**Task objective:**
Transcribe the data. Leave out nothing.
── Dataset extract ──
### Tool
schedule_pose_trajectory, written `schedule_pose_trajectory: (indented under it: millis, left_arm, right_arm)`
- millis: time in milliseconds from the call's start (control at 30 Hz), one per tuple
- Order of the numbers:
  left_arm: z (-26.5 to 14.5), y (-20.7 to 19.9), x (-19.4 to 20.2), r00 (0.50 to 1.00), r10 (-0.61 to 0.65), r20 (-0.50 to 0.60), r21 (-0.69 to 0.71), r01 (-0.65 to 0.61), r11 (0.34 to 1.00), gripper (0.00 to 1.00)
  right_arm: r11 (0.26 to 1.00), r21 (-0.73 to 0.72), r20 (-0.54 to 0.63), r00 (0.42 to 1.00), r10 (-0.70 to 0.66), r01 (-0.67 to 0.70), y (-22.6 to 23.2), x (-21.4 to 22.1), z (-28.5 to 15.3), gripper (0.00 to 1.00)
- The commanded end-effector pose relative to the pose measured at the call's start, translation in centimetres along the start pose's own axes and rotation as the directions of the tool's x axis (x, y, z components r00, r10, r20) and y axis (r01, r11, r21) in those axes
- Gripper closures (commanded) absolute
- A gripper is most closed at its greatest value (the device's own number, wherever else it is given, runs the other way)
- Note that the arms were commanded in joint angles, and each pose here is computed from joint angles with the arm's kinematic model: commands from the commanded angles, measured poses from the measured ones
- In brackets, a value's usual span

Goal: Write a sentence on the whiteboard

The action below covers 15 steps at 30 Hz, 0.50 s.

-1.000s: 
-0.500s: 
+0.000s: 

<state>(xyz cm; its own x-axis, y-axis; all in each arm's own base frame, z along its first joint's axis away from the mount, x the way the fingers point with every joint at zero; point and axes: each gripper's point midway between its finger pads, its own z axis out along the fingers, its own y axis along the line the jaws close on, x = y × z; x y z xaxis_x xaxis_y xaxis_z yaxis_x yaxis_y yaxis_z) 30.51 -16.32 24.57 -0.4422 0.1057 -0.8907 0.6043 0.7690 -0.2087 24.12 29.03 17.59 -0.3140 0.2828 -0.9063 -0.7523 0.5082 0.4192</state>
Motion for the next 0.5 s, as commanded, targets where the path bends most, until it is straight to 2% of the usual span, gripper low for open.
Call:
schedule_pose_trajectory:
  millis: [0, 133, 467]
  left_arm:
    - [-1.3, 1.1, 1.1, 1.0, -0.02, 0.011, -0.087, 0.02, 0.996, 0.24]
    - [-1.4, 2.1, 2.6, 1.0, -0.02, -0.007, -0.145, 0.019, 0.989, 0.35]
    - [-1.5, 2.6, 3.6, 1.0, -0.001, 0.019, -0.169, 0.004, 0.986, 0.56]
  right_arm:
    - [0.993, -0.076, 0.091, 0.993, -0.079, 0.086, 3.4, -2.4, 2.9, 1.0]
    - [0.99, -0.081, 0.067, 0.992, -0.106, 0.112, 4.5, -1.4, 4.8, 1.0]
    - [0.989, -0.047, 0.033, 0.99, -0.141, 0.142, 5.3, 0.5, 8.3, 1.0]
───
**Answer box:**
### Tool
schedule_pose_trajectory, written `schedule_pose_trajectory: (indented under it: millis, left_arm, right_arm)`
- millis: time in milliseconds from the call's start (control at 30 Hz), one per tuple
- Order of the numbers:
  left_arm: z (-26.5 to 14.5), y (-20.7 to 19.9), x (-19.4 to 20.2), r00 (0.50 to 1.00), r10 (-0.61 to 0.65), r20 (-0.50 to 0.60), r21 (-0.69 to 0.71), r01 (-0.65 to 0.61), r11 (0.34 to 1.00), gripper (0.00 to 1.00)
  right_arm: r11 (0.26 to 1.00), r21 (-0.73 to 0.72), r20 (-0.54 to 0.63), r00 (0.42 to 1.00), r10 (-0.70 to 0.66), r01 (-0.67 to 0.70), y (-22.6 to 23.2), x (-21.4 to 22.1), z (-28.5 to 15.3), gripper (0.00 to 1.00)
- The commanded end-effector pose relative to the pose measured at the call's start, translation in centimetres along the start pose's own axes and rotation as the directions of the tool's x axis (x, y, z components r00, r10, r20) and y axis (r01, r11, r21) in those axes
- Gripper closures (commanded) absolute
- A gripper is most closed at its greatest value (the device's own number, wherever else it is given, runs the other way)
- Note that the arms were commanded in joint angles, and each pose here is computed from joint angles with the arm's kinematic model: commands from the commanded angles, measured poses from the measured ones
- In brackets, a value's usual span

Goal: Write a sentence on the whiteboard

The action below covers 15 steps at 30 Hz, 0.50 s.

-1.000s: 
-0.500s: 
+0.000s: 

<state>(xyz cm; its own x-axis, y-axis; all in each arm's own base frame, z along its first joint's axis away from the mount, x the way the fingers point with every joint at zero; point and axes: each gripper's point midway between its finger pads, its own z axis out along the fingers, its own y axis along the line the jaws close on, x = y × z; x y z xaxis_x xaxis_y xaxis_z yaxis_x yaxis_y yaxis_z) 30.51 -16.32 24.57 -0.4422 0.1057 -0.8907 0.6043 0.7690 -0.2087 24.12 29.03 17.59 -0.3140 0.2828 -0.9063 -0.7523 0.5082 0.4192</state>
Motion for the next 0.5 s, as commanded, targets where the path bends most, until it is straight to 2% of the usual span, gripper low for open.
Call:
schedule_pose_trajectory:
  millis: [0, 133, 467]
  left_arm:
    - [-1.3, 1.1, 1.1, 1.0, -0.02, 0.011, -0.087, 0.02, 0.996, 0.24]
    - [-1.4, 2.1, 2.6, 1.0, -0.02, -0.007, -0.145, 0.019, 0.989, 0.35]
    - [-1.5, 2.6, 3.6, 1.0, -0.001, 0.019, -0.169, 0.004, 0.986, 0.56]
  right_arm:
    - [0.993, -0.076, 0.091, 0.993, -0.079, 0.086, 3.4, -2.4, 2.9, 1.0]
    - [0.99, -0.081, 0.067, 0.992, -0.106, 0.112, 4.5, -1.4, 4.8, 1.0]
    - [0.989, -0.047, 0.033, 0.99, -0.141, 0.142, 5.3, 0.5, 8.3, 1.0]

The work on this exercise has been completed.